Copy the data as given. No line may be skipped.

┄┄┄┄┄┄┄┄┄┄┄┄┄┄┄┄┄┄┄┄

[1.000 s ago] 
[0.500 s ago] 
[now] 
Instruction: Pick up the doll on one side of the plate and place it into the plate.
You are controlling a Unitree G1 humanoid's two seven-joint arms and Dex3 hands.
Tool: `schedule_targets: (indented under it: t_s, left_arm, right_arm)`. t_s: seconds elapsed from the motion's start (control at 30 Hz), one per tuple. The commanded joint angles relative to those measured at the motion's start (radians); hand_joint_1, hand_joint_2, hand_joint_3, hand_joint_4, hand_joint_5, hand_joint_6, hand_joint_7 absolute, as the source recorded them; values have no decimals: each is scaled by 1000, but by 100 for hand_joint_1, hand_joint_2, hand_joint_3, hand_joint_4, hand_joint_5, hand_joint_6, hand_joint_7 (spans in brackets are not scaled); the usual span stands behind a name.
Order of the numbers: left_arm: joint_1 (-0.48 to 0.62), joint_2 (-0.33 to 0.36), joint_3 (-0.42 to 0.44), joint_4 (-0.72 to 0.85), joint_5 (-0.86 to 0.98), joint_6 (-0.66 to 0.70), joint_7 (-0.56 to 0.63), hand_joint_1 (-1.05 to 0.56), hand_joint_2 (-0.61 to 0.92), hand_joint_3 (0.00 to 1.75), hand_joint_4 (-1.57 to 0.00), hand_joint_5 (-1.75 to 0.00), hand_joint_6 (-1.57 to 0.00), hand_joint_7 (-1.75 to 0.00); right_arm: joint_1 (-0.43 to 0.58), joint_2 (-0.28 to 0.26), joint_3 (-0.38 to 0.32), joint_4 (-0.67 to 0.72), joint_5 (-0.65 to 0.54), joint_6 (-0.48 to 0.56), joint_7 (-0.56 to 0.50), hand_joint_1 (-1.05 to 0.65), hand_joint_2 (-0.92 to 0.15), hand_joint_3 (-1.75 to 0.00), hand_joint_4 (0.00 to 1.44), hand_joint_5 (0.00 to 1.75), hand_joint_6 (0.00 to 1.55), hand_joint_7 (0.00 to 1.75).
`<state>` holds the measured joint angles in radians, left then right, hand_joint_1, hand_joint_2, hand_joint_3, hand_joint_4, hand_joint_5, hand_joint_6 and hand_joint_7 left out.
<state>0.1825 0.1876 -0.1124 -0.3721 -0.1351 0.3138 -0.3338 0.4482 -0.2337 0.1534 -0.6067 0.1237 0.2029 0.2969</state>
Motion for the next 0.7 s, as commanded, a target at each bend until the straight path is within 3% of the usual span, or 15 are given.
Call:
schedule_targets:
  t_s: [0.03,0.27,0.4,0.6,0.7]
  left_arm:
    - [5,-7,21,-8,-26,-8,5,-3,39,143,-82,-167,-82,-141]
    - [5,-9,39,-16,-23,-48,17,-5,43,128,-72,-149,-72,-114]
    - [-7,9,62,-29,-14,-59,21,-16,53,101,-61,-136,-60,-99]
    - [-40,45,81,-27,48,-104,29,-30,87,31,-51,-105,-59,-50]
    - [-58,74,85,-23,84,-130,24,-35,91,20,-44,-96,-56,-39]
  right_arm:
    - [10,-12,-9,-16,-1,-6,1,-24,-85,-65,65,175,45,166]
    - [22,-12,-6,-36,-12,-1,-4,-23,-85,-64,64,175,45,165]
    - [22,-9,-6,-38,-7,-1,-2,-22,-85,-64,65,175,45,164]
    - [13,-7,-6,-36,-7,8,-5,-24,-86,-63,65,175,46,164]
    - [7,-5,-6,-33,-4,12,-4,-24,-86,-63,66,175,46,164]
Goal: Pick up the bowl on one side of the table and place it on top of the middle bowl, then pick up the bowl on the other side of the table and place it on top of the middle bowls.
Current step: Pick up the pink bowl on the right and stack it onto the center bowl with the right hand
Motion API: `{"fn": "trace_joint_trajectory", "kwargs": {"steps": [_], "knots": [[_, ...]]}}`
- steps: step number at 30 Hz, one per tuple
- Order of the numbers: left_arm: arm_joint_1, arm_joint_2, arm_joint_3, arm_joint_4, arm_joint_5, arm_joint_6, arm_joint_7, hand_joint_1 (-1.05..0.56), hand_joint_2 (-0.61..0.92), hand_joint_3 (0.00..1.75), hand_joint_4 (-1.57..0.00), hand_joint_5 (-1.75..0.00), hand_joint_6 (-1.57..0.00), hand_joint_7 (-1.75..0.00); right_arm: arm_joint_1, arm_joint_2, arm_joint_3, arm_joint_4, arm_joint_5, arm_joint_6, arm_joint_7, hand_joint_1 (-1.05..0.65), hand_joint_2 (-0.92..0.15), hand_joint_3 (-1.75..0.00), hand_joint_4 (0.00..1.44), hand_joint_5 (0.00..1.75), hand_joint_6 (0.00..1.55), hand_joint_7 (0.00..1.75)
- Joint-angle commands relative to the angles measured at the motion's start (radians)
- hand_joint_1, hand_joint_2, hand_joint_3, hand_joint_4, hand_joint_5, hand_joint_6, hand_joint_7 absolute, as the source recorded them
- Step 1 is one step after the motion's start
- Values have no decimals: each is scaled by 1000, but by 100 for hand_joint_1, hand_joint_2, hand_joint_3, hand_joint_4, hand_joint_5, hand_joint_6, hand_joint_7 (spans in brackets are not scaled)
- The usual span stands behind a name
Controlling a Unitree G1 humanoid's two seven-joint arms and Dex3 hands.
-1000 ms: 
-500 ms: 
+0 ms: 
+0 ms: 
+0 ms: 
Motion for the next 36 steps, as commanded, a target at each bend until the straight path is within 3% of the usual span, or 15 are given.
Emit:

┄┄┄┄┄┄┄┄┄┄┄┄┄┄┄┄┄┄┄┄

### Output for this exercise
[1.000 s ago] 
[0.500 s ago] 
[now] 
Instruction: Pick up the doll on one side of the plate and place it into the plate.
You are controlling a Unitree G1 humanoid's two seven-joint arms and Dex3 hands.
Tool: `schedule_targets: (indented under it: t_s, left_arm, right_arm)`. t_s: seconds elapsed from the motion's start (control at 30 Hz), one per tuple. The commanded joint angles relative to those measured at the motion's start (radians); hand_joint_1, hand_joint_2, hand_joint_3, hand_joint_4, hand_joint_5, hand_joint_6, hand_joint_7 absolute, as the source recorded them; values have no decimals: each is scaled by 1000, but by 100 for hand_joint_1, hand_joint_2, hand_joint_3, hand_joint_4, hand_joint_5, hand_joint_6, hand_joint_7 (spans in brackets are not scaled); the usual span stands behind a name.
Order of the numbers: left_arm: joint_1 (-0.48 to 0.62), joint_2 (-0.33 to 0.36), joint_3 (-0.42 to 0.44), joint_4 (-0.72 to 0.85), joint_5 (-0.86 to 0.98), joint_6 (-0.66 to 0.70), joint_7 (-0.56 to 0.63), hand_joint_1 (-1.05 to 0.56), hand_joint_2 (-0.61 to 0.92), hand_joint_3 (0.00 to 1.75), hand_joint_4 (-1.57 to 0.00), hand_joint_5 (-1.75 to 0.00), hand_joint_6 (-1.57 to 0.00), hand_joint_7 (-1.75 to 0.00); right_arm: joint_1 (-0.43 to 0.58), joint_2 (-0.28 to 0.26), joint_3 (-0.38 to 0.32), joint_4 (-0.67 to 0.72), joint_5 (-0.65 to 0.54), joint_6 (-0.48 to 0.56), joint_7 (-0.56 to 0.50), hand_joint_1 (-1.05 to 0.65), hand_joint_2 (-0.92 to 0.15), hand_joint_3 (-1.75 to 0.00), hand_joint_4 (0.00 to 1.44), hand_joint_5 (0.00 to 1.75), hand_joint_6 (0.00 to 1.55), hand_joint_7 (0.00 to 1.75).
`<state>` holds the measured joint angles in radians, left then right, hand_joint_1, hand_joint_2, hand_joint_3, hand_joint_4, hand_joint_5, hand_joint_6 and hand_joint_7 left out.
<state>0.1825 0.1876 -0.1124 -0.3721 -0.1351 0.3138 -0.3338 0.4482 -0.2337 0.1534 -0.6067 0.1237 0.2029 0.2969</state>
Motion for the next 0.7 s, as commanded, a target at each bend until the straight path is within 3% of the usual span, or 15 are given.
Call:
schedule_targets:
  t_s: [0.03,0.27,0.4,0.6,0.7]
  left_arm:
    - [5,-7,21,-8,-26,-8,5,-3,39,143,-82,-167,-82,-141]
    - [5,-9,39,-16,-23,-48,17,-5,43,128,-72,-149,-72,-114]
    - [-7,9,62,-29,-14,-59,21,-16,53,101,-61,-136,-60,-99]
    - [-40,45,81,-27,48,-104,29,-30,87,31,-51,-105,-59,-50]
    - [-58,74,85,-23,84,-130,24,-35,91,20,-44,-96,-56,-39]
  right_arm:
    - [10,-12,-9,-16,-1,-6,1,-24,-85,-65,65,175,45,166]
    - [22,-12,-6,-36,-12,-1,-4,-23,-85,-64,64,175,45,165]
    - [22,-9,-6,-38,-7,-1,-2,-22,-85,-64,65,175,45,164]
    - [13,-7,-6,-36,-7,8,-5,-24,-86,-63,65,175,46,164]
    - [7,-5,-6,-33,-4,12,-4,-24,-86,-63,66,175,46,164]
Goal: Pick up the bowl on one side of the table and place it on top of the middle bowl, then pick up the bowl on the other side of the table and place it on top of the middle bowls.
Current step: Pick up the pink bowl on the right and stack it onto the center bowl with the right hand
Motion API: `{"fn": "trace_joint_trajectory", "kwargs": {"steps": [_], "knots": [[_, ...]]}}`
- steps: step number at 30 Hz, one per tuple
- Order of the numbers: left_arm: arm_joint_1, arm_joint_2, arm_joint_3, arm_joint_4, arm_joint_5, arm_joint_6, arm_joint_7, hand_joint_1 (-1.05..0.56), hand_joint_2 (-0.61..0.92), hand_joint_3 (0.00..1.75), hand_joint_4 (-1.57..0.00), hand_joint_5 (-1.75..0.00), hand_joint_6 (-1.57..0.00), hand_joint_7 (-1.75..0.00); right_arm: arm_joint_1, arm_joint_2, arm_joint_3, arm_joint_4, arm_joint_5, arm_joint_6, arm_joint_7, hand_joint_1 (-1.05..0.65), hand_joint_2 (-0.92..0.15), hand_joint_3 (-1.75..0.00), hand_joint_4 (0.00..1.44), hand_joint_5 (0.00..1.75), hand_joint_6 (0.00..1.55), hand_joint_7 (0.00..1.75)
- Joint-angle commands relative to the angles measured at the motion's start (radians)
- hand_joint_1, hand_joint_2, hand_joint_3, hand_joint_4, hand_joint_5, hand_joint_6, hand_joint_7 absolute, as the source recorded them
- Step 1 is one step after the motion's start
- Values have no decimals: each is scaled by 1000, but by 100 for hand_joint_1, hand_joint_2, hand_joint_3, hand_joint_4, hand_joint_5, hand_joint_6, hand_joint_7 (spans in brackets are not scaled)
- The usual span stands behind a name
Controlling a Unitree G1 humanoid's two seven-joint arms and Dex3 hands.
-1000 ms: 
-500 ms: 
+0 ms: 
+0 ms: 
+0 ms: 
Motion for the next 36 steps, as commanded, a target at each bend until the straight path is within 3% of the usual span, or 15 are given.
Emit:

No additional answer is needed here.